It used to be our dog, Jolie, that introduced us to our village neighbors. Now it is our house. Which is a bit unusual as French etiquette discourages casual drop-ins on new homeowners. Actually, French custom dictates that the only time you see the inside of someone’s home is if they just got married or they’re dead. (This is not really the case any more, but the concept of the welcome wagon has not arrived yet either.)
But this is not exactly a normal house, as viewed from street level at least. Nor, as Americans, are we normal new comers. For the French, we funny people live in a funny house. The not-so-typical things for this house on the cusp of the village and countryside include: walls of white cut stone, arching windows, narrow Doric columns on the sides of the front door, funny metal trellises and a wild assortment of roses during the summer months. And all this in an architectural style that has nothing to do with this area, not even anything to do with France. It’s original builder wanted to evoke the architecture of the Middle East. The locals didn’t really get this because the look of the house reminded them of something. Even before we Americans bought it, the locals to called it La Maison Blanche. You know, that white-stone structure on the 1600 block of Pennsylvania Avenue.
For years I tried to peek over the wall of this house, so I’m not the least surprised that others are trying to figure out what lurks behind this intriguing façade.
Now when the gate is open, passing couples strike up a conversation with us. When we ask if they would like to come up and see the house and property there is a bit of hesitation, and then at the same time that the husband is saying “no thank you”, the wife is saying “oh yes please!”

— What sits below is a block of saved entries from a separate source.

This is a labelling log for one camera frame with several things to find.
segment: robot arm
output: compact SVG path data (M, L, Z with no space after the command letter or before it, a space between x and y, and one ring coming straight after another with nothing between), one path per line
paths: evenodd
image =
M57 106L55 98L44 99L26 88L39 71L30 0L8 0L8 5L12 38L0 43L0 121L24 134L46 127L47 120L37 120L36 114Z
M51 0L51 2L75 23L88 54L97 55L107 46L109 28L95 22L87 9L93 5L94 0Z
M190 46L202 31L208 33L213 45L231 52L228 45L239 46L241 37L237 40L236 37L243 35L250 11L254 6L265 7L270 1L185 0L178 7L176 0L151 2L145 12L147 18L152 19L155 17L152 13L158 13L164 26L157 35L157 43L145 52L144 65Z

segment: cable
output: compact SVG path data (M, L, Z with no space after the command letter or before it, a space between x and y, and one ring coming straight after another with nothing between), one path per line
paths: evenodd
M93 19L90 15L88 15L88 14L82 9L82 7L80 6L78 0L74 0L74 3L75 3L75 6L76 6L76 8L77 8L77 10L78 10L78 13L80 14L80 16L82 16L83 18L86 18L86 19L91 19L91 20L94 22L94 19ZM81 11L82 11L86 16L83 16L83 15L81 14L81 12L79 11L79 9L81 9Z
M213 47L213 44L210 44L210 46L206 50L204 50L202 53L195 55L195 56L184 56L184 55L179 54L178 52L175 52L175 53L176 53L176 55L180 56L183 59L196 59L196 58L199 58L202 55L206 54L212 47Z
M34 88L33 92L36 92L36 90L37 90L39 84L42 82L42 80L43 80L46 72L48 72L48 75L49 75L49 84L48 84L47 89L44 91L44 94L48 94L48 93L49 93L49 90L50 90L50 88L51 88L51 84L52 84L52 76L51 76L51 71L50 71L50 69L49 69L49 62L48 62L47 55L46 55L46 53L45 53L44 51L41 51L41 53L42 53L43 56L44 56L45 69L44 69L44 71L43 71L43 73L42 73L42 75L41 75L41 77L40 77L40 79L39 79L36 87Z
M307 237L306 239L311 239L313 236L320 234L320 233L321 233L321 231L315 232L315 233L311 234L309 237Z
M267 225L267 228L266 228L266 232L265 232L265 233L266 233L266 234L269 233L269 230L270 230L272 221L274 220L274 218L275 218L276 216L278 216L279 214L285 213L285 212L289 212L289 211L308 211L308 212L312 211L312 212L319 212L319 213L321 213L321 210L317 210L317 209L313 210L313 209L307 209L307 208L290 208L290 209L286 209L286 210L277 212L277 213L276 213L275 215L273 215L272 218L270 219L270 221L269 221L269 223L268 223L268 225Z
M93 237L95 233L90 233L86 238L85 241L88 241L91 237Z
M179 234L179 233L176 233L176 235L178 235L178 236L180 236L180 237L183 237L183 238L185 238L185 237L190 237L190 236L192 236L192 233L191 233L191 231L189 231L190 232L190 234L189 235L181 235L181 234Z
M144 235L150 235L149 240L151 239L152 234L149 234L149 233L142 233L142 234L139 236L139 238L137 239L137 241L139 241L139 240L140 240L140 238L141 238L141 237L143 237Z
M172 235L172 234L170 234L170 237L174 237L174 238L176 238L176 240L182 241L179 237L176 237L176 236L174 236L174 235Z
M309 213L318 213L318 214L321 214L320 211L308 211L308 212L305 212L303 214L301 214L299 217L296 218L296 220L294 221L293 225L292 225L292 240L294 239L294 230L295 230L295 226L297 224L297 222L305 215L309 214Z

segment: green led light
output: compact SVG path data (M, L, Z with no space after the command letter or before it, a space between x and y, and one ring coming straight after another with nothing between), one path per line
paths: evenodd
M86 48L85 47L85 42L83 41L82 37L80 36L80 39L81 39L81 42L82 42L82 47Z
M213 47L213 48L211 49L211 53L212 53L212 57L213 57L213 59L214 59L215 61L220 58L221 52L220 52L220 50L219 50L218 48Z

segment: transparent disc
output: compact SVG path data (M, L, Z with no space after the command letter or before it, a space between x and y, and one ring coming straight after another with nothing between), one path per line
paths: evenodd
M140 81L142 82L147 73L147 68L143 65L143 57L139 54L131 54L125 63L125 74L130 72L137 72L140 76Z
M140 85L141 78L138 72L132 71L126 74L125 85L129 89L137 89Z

Some people have stopped to ask what is happening in the garden and then ask just enough questions so that it is apparent that they’d also like to see the house. So up we go starting with the front yard and working our way around to the humbler backside.
Last weekend a sweet lady plucked up the courage to come in the gate to find us. Her cover was to say she wanted to know if we had the plant “hens and chicks” in the garden yet – if not she’d bring some over later, but oh! yes! since she was here she’d love to see the house.
We’re glad to make these new acquaintances and secretly we are glad that we have a few ambassadors on the streets that can tell other yet-to-be met villagers the humble truth about our house: The front of the house is quite something, but the back, well the back is just a normal village house. There isn’t even a second floor. No presidents ever have or ever will sleep here.
It would probably be more romantic to keep the world guessing, but then they might expect something grand from us. We’re a little short on grandeur, but we do like the notion of having a little bit of je ne sait quoi.